You are winning this battle and your smobriety is your badge. You earned it. And it does indeed fill the hole. One drop at a time. 

Friday, August 3, 2018

Cravings suck

I just read this on another site and it hit me like a ton of bricks:

"Cravings to smoke are not commands. Smoking urges are going to surface often early on in smoking cessation and less often later on, when an activity or feeling triggers a response to smoke.

This is part of recovery from nicotine addiction. Expect it and know that the urge for a cigarette is not a sign that relapse is inevitable. A craving is not a command to smoke." (VeryWellMind)
Just because you feel like you want to smoke doesn't mean you have to smoke. Ride it out. Ride it out. Ride it out.

Hit up Cancer.Org's page addressing cravings and urges.

Stronger graphic - No attribution available for this photo.
If it's yours, let me know and I'll credit you immediately. 

Thursday, August 2, 2018

Facetious or supportive? Sabotage personified.

You know this guy, right? He's gonna compliment your every move and you just might feel like popping a cap in his you-know-what as his comments are dripping with faux sincerity.

He doesn't really mean well when he compliments you or congratulates you on your quit. It's like a loaded message coming from him, filled with "you can't do this," "who do you think you're fooling?," or "you'll be smoking again in no time, but I'm going to pretend that I'm in your corner and support your effort."  Okay, maybe not those words exactly, but Eddie Haskell will absolutely make an appearance while you're quitting.

Kick him out. Don't maim him. You don't want to go to jail because of a snerty buffoon. Regardless of whether or not you are Mrs. Cleaver, your hair does look damned pretty today and you smell amazing. You're quitting smoking and the reality is that that's pretty cool. Not Eddie Haskell on the beach with bongo drums cool, but pretty damned close.

Keep close to your true friends.

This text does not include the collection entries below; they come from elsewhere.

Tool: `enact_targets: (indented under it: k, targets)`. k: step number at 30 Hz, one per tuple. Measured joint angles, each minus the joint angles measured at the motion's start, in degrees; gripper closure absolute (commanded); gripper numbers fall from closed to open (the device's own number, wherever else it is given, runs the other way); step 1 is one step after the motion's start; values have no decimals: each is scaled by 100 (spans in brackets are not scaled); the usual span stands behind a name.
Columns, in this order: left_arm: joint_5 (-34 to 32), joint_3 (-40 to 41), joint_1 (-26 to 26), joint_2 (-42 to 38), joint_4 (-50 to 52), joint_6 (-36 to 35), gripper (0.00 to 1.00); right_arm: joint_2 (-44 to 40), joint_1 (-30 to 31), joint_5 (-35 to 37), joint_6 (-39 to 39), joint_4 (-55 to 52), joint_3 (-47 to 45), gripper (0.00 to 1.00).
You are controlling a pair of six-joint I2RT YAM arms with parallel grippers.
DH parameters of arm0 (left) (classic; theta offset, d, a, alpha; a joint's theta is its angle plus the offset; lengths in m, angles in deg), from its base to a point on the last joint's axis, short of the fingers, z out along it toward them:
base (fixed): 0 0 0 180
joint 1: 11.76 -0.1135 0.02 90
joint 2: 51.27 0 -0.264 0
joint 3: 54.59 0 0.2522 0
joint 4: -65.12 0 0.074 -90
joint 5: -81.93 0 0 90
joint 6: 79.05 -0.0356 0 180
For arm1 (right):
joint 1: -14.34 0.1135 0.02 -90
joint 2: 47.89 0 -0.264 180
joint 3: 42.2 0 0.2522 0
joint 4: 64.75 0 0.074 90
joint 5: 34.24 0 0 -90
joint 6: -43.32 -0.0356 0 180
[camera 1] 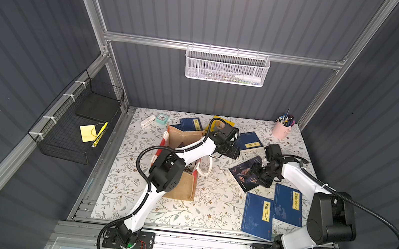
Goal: Put the books into the canvas bag
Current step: Move the book to the center of the board, then pick up the book from the center of the board.
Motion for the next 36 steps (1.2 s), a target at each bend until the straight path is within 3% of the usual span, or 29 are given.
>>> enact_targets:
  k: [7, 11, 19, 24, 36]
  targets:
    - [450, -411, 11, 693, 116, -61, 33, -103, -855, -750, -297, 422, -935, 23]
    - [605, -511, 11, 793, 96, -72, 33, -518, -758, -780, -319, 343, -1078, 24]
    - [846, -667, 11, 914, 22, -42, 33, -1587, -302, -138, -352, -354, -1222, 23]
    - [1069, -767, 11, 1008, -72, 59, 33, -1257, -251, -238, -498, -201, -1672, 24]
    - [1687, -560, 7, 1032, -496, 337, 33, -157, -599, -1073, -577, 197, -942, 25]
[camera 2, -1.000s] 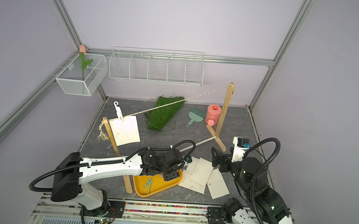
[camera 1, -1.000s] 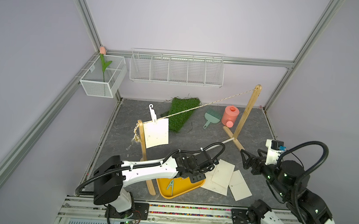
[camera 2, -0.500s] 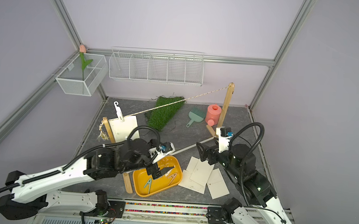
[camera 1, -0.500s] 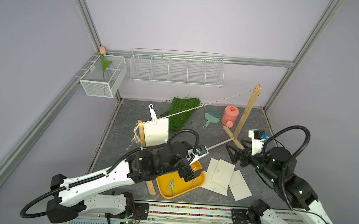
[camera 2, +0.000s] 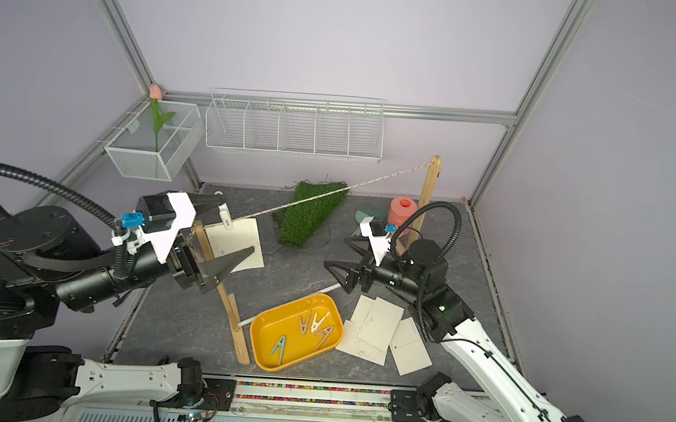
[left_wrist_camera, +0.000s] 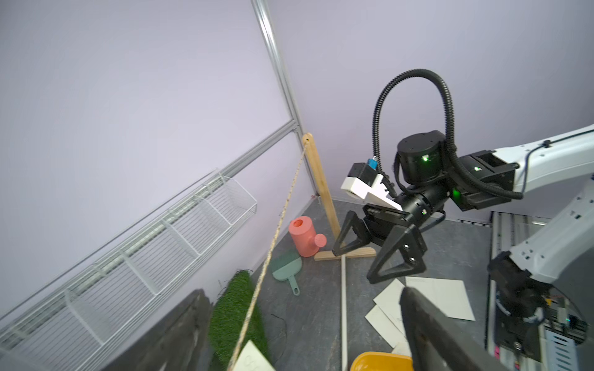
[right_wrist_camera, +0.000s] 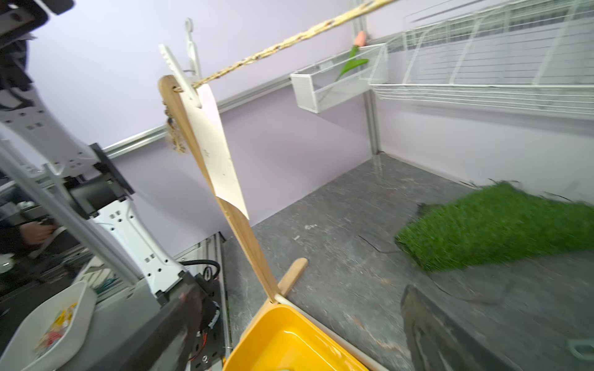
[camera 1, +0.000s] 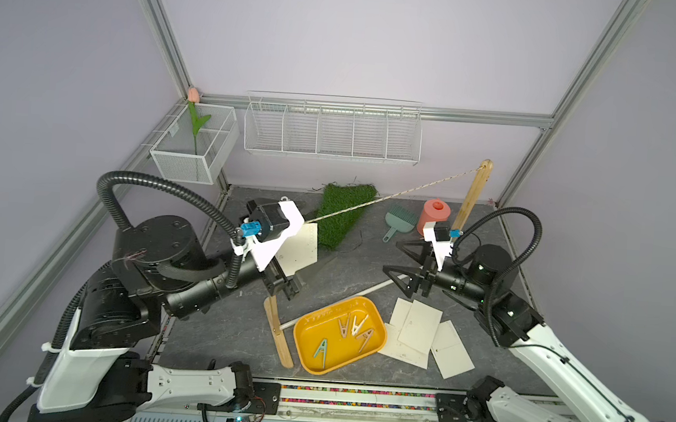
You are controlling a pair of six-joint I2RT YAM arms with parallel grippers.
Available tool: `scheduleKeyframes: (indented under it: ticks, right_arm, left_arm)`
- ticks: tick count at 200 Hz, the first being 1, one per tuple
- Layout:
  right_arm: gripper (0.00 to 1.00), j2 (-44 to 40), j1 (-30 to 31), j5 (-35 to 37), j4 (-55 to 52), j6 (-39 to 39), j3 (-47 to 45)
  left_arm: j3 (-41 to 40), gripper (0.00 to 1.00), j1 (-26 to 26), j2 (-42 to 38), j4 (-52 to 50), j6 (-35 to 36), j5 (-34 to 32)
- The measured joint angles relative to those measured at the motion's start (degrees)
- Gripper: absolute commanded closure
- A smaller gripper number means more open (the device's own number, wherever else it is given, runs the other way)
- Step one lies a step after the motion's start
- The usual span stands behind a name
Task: Remove the postcards from the strings
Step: Pinch the postcard on the clothesline.
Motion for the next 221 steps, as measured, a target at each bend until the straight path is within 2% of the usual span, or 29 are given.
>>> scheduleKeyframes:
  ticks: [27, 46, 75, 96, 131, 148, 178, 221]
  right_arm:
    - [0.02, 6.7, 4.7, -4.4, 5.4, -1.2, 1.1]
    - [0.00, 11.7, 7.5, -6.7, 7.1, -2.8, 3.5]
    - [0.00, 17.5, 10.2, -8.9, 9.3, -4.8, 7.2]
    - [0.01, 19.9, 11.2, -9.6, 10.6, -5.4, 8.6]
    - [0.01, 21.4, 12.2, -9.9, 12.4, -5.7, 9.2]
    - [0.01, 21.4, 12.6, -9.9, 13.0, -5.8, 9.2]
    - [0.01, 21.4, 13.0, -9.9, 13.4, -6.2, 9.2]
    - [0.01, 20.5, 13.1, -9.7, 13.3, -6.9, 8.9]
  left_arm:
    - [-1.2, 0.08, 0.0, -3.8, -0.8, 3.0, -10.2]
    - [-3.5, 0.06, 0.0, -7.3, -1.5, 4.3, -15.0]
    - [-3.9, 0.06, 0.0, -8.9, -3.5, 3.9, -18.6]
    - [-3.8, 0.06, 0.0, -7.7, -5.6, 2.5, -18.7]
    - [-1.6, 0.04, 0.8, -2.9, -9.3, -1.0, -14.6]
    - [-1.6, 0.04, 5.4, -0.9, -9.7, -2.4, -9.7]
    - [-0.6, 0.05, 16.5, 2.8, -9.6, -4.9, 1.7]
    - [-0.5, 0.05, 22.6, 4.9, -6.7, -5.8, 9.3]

Quitting is hard, but you can do it.

Wednesday, August 1, 2018

Your new best friend during your quit

Well, maybe not your best friend, but certainly mine!

Have a pet? If you don't, now's a good time to borrow one. Your pet doesn't care what you say to them as long as you say it lovingly. You can say "dammit!" as many times as you want to; just say it in a sweet voice.

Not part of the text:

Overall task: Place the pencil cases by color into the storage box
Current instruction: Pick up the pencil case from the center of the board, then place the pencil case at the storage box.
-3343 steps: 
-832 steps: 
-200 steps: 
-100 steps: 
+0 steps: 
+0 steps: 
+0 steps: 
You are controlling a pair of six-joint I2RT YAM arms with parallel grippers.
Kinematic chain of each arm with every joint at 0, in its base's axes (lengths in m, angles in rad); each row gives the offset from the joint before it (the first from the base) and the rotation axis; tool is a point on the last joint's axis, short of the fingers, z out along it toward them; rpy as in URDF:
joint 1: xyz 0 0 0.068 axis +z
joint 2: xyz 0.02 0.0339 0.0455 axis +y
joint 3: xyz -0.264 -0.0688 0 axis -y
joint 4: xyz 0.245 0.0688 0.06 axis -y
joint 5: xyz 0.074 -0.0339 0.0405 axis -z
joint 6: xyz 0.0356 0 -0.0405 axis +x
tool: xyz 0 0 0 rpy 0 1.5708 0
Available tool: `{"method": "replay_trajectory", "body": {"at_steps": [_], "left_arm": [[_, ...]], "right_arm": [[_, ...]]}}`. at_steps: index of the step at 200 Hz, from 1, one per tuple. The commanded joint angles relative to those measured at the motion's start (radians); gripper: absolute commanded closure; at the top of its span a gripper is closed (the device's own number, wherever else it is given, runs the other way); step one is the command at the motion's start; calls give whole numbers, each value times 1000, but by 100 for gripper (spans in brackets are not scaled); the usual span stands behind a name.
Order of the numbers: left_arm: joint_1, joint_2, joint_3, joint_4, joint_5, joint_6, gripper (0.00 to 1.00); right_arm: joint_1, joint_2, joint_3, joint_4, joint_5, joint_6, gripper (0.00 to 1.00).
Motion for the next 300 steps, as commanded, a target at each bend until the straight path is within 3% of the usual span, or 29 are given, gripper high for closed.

Give your hands something to do. Pet your dog or stroke the cat. They love that stuff and it makes for busy fingers that can't be holding a cancer stick if they're handling a pet!

Yeah, critters can help when you feel like you want to scream. Those big eyes look at you and the world is suddenly a little better.  You officially have a new best friend, like it or not. Great substitute for a cig.

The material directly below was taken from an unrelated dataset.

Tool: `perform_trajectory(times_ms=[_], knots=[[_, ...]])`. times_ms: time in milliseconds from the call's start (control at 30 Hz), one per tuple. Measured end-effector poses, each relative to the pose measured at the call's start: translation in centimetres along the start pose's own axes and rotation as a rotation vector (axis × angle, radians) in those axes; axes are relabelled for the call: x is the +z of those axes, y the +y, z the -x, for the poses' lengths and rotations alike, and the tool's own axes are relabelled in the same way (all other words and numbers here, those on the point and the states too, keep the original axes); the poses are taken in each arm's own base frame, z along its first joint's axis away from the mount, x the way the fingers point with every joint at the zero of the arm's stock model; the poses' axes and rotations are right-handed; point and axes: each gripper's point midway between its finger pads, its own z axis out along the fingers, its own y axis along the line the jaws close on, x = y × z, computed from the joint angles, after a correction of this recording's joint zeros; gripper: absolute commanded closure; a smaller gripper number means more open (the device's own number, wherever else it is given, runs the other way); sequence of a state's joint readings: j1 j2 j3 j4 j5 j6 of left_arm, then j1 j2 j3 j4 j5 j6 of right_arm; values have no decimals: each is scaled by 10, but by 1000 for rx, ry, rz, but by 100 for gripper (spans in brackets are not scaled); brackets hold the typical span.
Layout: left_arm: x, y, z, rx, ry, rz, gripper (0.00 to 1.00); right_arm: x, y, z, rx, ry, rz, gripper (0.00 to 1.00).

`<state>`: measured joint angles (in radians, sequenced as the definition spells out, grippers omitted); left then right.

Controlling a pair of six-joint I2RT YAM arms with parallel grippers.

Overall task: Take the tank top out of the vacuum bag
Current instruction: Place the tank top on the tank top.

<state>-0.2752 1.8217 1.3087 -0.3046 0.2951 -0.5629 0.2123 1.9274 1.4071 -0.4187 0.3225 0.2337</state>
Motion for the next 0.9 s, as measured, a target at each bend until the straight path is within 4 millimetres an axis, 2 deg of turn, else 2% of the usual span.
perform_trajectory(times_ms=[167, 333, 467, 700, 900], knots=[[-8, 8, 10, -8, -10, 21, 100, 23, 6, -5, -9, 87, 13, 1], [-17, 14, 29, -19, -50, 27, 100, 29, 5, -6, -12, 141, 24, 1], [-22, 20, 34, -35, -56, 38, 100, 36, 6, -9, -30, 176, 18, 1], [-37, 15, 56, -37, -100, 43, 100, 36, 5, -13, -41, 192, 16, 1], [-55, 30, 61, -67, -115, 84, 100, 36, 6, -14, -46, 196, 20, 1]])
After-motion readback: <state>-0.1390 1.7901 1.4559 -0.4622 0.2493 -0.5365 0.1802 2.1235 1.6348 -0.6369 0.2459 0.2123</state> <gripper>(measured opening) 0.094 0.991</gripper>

No lighting up, though. Second hand smoke can kill a dog. Or a cat. Or a fish. Or a snake. Or a child. Or even you.

Oh yeah, don't kick the dog! You don't want them going all ham on you.

Tuesday, July 31, 2018

You'll want to smoke, oh yeah you will

You want to smoke.

You might even pretend to smoke.

But don't smoke.

Suck a wall if you have to. Or do like I do and keep a quit smoking rock in your pocket, and some mints, and some cough drops, and some cinnamon toothpicks, and some cinnamon sticks, and, and, and and.....but you're gonna wanna smoke.

I figure at this point that wanting to smoke is not the end of the world. Giving in and smoking is a problem. I also figure that every urge to suck a wall and that I resist makes the next wall sucking desire easier to resist. Yeah, that's it. That's the concept.

Say argh as much as you need to. Scream aloud if you can. Or better  yet, take a frickin nap. Just don't smoke.

Let me introduce you to my pocket rock.
Yes, I really carry this around. 
I rub it, I hold it, I fidget with it, I sometimes hold it up to my mouth or just between my fingers. 
Maybe, but it won't fuck up my health unless I rub skin off my fingertips. 
If you don't have a rock, you can get a worry stone online or go out in the driveway and pick up a rock that speaks to you. 
Or you can twiddle your thumbs.

Most of all, laugh at the whole thing. You're fucking addicted to something and getting past it. This agony now will be comical later. I'm no expert, but am getting pretty expert at the angst of quitting, and I'd prefer to see the humor in it all.